Set down a precise copy of the whole listing.

- **Extracted material**
___

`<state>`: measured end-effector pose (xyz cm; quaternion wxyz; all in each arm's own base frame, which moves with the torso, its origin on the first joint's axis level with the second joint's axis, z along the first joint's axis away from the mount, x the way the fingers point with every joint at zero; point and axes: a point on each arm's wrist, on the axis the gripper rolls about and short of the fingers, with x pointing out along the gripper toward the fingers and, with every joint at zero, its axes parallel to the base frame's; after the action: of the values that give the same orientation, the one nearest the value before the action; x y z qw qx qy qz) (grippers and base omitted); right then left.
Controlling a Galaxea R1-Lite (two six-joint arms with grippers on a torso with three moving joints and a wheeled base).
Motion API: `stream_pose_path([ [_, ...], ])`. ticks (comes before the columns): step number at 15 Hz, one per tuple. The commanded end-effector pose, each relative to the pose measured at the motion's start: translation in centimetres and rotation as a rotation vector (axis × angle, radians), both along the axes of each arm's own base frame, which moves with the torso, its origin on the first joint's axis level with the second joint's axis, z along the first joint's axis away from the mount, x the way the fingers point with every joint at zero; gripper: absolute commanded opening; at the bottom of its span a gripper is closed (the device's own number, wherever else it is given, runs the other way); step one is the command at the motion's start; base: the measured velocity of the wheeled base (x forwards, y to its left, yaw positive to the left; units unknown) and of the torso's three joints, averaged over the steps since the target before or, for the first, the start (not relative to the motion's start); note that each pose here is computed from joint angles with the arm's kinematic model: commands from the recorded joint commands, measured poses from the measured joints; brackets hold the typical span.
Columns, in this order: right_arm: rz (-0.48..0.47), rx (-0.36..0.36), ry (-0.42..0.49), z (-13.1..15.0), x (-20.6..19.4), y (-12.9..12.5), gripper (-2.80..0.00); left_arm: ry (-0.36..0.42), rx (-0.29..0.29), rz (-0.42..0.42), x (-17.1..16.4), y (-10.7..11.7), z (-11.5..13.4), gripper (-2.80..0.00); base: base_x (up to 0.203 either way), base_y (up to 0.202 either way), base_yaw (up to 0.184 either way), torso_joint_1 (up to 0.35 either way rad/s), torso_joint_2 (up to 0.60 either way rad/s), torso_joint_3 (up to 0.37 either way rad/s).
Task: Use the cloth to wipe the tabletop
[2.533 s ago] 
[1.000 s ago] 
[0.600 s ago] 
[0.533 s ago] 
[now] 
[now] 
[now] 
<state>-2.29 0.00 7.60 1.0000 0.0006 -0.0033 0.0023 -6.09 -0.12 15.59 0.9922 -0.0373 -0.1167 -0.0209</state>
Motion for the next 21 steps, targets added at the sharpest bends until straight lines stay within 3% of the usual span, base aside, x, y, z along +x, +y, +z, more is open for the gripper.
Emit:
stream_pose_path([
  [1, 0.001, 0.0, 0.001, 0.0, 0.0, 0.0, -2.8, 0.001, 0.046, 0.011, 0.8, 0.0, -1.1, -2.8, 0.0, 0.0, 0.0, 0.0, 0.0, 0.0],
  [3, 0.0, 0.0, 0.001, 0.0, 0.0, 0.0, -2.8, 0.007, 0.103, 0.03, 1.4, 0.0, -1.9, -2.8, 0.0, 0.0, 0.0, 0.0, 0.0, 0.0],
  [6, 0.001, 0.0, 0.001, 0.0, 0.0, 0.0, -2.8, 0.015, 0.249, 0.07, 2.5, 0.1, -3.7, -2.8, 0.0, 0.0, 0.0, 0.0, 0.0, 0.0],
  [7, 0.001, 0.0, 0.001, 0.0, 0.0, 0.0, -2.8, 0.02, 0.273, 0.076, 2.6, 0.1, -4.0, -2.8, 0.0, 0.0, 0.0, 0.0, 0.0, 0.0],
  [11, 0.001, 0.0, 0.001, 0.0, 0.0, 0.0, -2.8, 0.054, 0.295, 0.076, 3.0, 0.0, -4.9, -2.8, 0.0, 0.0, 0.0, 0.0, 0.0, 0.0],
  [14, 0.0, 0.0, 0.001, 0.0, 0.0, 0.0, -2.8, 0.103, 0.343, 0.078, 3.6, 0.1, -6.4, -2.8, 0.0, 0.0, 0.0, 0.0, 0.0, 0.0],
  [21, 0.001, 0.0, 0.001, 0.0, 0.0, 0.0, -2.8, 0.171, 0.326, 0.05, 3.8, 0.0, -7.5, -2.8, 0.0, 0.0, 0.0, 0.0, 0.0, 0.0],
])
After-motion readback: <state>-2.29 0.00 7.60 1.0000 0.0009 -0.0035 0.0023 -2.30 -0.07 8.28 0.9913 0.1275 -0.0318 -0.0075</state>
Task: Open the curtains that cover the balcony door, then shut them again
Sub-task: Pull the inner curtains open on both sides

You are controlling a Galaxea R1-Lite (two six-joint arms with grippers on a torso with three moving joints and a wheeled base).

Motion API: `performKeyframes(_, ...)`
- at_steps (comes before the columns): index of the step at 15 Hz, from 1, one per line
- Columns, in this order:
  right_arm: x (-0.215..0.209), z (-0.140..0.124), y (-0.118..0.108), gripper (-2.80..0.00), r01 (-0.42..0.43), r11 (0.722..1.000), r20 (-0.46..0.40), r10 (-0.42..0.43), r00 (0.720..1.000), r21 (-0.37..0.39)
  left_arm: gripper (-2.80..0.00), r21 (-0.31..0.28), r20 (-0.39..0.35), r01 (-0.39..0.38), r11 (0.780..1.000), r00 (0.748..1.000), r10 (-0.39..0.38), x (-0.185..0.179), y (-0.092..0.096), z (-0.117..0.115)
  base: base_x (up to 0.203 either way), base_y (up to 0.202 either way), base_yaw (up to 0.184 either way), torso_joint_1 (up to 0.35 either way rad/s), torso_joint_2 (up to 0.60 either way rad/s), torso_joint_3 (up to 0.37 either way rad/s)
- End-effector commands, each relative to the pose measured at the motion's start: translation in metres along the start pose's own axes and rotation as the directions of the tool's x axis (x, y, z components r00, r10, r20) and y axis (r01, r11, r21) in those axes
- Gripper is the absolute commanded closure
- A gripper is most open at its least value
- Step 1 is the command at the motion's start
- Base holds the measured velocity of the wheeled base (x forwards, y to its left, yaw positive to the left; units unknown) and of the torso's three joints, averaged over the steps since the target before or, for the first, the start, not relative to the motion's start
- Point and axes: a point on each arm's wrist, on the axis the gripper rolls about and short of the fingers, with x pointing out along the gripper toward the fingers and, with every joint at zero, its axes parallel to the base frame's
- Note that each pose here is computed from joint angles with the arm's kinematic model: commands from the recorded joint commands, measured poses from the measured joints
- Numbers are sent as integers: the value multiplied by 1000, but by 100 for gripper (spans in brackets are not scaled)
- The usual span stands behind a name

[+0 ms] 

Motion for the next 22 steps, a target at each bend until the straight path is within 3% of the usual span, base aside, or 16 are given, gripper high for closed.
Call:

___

- **Written answer**
`<state>`: measured end-effector pose (xyz cm; quaternion wxyz; all in each arm's own base frame, which moves with the torso, its origin on the first joint's axis level with the second joint's axis, z along the first joint's axis away from the mount, x the way the fingers point with every joint at zero; point and axes: a point on each arm's wrist, on the axis the gripper rolls about and short of the fingers, with x pointing out along the gripper toward the fingers and, with every joint at zero, its axes parallel to the base frame's; after the action: of the values that give the same orientation, the one nearest the value before the action; x y z qw qx qy qz) (grippers and base omitted); right then left.
Controlling a Galaxea R1-Lite (two six-joint arms with grippers on a torso with three moving joints and a wheeled base).
Motion API: `stream_pose_path([ [_, ...], ])`. ticks (comes before the columns): step number at 15 Hz, one per tuple. The commanded end-effector pose, each relative to the pose measured at the motion's start: translation in centimetres and rotation as a rotation vector (axis × angle, radians), both along the axes of each arm's own base frame, which moves with the torso, its origin on the first joint's axis level with the second joint's axis, z along the first joint's axis away from the mount, x the way the fingers point with every joint at zero; gripper: absolute commanded opening; at the bottom of its span a gripper is closed (the device's own number, wherever else it is given, runs the other way); step one is the command at the motion's start; base: the measured velocity of the wheeled base (x forwards, y to its left, yaw positive to the left; units unknown) and of the torso's three joints, averaged over the steps since the target before or, for the first, the start (not relative to the motion's start); note that each pose here is computed from joint angles with the arm's kinematic model: commands from the recorded joint commands, measured poses from the measured joints; brackets hold the typical span.
Columns, in this order: right_arm: rz (-0.48..0.47), rx (-0.36..0.36), ry (-0.42..0.49), z (-13.1..15.0), x (-20.6..19.4), y (-12.9..12.5), gripper (-2.80..0.00); left_arm: ry (-0.36..0.42), rx (-0.29..0.29), rz (-0.42..0.42), x (-17.1..16.4), y (-10.7..11.7), z (-11.5..13.4), gripper (-2.80..0.00); base: base_x (up to 0.203 either way), base_y (up to 0.202 either way), base_yaw (up to 0.184 either way), torso_joint_1 (up to 0.35 either way rad/s), torso_joint_2 (up to 0.60 either way rad/s), torso_joint_3 (up to 0.37 either way rad/s).
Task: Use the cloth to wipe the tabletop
[2.533 s ago] 
[1.000 s ago] 
[0.600 s ago] 
[0.533 s ago] 
[now] 
[now] 
[now] 
<state>-2.29 0.00 7.60 1.0000 0.0006 -0.0033 0.0023 -6.09 -0.12 15.59 0.9922 -0.0373 -0.1167 -0.0209</state>
Motion for the next 21 steps, targets added at the sharpest bends until straight lines stay within 3% of the usual span, base aside, x, y, z along +x, +y, +z, more is open for the gripper.
Emit:
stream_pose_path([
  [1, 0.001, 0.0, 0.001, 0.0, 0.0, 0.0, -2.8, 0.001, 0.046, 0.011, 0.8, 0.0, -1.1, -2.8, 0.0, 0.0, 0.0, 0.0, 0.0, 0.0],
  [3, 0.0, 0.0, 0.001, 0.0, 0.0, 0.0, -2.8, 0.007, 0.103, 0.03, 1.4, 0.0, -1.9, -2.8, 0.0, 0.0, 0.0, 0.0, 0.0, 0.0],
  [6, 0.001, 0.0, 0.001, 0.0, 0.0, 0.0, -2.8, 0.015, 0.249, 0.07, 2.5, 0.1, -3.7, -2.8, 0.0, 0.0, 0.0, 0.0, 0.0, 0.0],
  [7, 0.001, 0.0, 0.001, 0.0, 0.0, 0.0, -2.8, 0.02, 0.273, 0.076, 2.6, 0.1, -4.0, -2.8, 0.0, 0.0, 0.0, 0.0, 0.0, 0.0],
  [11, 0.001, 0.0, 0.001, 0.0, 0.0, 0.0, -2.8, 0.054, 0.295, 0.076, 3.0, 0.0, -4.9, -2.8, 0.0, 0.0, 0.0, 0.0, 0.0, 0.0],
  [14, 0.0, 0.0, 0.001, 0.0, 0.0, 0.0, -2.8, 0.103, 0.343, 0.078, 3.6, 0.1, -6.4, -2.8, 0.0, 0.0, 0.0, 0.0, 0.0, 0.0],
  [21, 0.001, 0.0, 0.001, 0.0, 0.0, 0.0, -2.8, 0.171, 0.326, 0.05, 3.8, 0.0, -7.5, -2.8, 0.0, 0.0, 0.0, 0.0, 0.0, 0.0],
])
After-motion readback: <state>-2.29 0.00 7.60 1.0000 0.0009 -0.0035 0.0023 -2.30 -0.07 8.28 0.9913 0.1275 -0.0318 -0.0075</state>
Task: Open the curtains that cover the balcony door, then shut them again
Sub-task: Pull the inner curtains open on both sides

You are controlling a Galaxea R1-Lite (two six-joint arms with grippers on a torso with three moving joints and a wheeled base).

Motion API: `performKeyframes(_, ...)`
- at_steps (comes before the columns): index of the step at 15 Hz, from 1, one per line
- Columns, in this order:
  right_arm: x (-0.215..0.209), z (-0.140..0.124), y (-0.118..0.108), gripper (-2.80..0.00), r01 (-0.42..0.43), r11 (0.722..1.000), r20 (-0.46..0.40), r10 (-0.42..0.43), r00 (0.720..1.000), r21 (-0.37..0.39)
  left_arm: gripper (-2.80..0.00), r21 (-0.31..0.28), r20 (-0.39..0.35), r01 (-0.39..0.38), r11 (0.780..1.000), r00 (0.748..1.000), r10 (-0.39..0.38), x (-0.185..0.179), y (-0.092..0.096), z (-0.117..0.115)
  base: base_x (up to 0.203 either way), base_y (up to 0.202 either way), base_yaw (up to 0.184 either way), torso_joint_1 (up to 0.35 either way rad/s), torso_joint_2 (up to 0.60 either way rad/s), torso_joint_3 (up to 0.37 either way rad/s)
- End-effector commands, each relative to the pose measured at the motion's start: translation in metres along the start pose's own axes and rotation as the directions of the tool's x axis (x, y, z components r00, r10, r20) and y axis (r01, r11, r21) in those axes
- Gripper is the absolute commanded closure
- A gripper is most open at its least value
- Step 1 is the command at the motion's start
- Base holds the measured velocity of the wheeled base (x forwards, y to its left, yaw positive to the left; units unknown) and of the torso's three joints, averaged over the steps since the target before or, for the first, the start, not relative to the motion's start
- Point and axes: a point on each arm's wrist, on the axis the gripper rolls about and short of the fingers, with x pointing out along the gripper toward the fingers and, with every joint at zero, its axes parallel to the base frame's
- Note that each pose here is computed from joint angles with the arm's kinematic model: commands from the recorded joint commands, measured poses from the measured joints
- Numbers are sent as integers: the value multiplied by 1000, but by 100 for gripper (spans in brackets are not scaled)
- The usual span stands behind a name

[+0 ms] 

Motion for the next 22 steps, a target at each bend until the straight path is within 3% of the usual span, base aside, or 16 are given, gripper high for closed.
Call:

With that, the output is done.